TASK STATEMENT:
Every record gets copied exactly, and no picture goes with it.
LISTED RECORDS Block Start
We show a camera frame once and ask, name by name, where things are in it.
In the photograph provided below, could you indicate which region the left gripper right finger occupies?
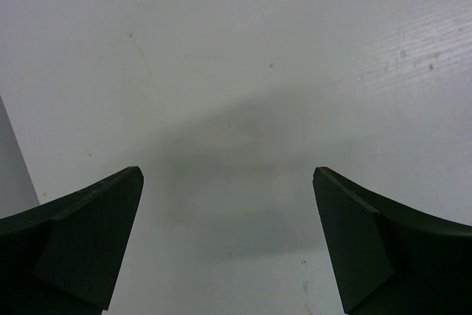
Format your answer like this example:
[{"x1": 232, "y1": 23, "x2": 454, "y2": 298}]
[{"x1": 313, "y1": 167, "x2": 471, "y2": 314}]

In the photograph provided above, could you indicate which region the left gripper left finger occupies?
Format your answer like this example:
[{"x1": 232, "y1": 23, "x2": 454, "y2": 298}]
[{"x1": 1, "y1": 166, "x2": 144, "y2": 314}]
LISTED RECORDS Block End
WRITTEN ANSWER:
We show a camera frame once and ask, name by name, where things are in it.
In the photograph provided below, could you indicate which region the left gripper right finger occupies?
Format your answer like this example:
[{"x1": 232, "y1": 23, "x2": 454, "y2": 298}]
[{"x1": 313, "y1": 167, "x2": 471, "y2": 314}]

In the photograph provided above, could you indicate which region the left gripper left finger occupies?
Format your answer like this example:
[{"x1": 232, "y1": 23, "x2": 454, "y2": 298}]
[{"x1": 1, "y1": 166, "x2": 144, "y2": 314}]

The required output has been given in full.